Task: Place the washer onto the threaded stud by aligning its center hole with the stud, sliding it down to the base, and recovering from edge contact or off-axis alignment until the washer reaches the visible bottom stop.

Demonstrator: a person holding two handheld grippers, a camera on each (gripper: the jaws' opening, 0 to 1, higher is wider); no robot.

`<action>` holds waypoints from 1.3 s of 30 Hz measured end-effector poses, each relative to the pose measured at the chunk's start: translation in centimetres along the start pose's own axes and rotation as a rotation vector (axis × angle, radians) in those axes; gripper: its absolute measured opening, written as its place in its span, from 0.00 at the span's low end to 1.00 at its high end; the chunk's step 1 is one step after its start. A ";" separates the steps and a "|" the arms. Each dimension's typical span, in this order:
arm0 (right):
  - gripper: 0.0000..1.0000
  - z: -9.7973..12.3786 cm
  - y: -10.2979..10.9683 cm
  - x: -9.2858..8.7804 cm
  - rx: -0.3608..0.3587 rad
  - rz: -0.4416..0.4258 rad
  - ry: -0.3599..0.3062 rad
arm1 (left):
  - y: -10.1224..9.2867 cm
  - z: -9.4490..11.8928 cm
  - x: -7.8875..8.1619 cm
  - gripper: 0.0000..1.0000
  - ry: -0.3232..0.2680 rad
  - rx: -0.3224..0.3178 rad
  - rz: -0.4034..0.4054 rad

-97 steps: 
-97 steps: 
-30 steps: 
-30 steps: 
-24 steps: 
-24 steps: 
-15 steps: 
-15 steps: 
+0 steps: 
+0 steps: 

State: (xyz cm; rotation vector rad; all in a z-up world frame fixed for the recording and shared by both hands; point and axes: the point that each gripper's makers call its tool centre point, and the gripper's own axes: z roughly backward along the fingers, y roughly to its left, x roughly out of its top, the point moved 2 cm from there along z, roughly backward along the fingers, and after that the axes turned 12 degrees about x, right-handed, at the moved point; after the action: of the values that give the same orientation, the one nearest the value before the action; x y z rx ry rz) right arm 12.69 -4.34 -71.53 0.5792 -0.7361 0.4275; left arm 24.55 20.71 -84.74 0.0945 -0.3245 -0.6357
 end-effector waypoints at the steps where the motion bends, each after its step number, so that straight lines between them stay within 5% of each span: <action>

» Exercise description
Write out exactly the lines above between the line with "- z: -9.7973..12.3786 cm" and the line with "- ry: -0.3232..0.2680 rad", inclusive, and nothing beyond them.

» Response area
  - z: -9.7973..12.3786 cm
  - y: -10.2979..10.9683 cm
  - x: -9.2858..8.7804 cm
  - rx: -0.3608..0.3587 rad
  - rz: -0.4416..0.4258 rad
  - ry: -0.3599..0.3062 rad
arm1 (left):
  - y: -10.1224..9.2867 cm
  - z: -9.4490..11.8928 cm
  - x: -7.8875..8.1619 cm
  - gripper: 0.0000..1.0000
  - ry: -0.3232..0.2680 rad

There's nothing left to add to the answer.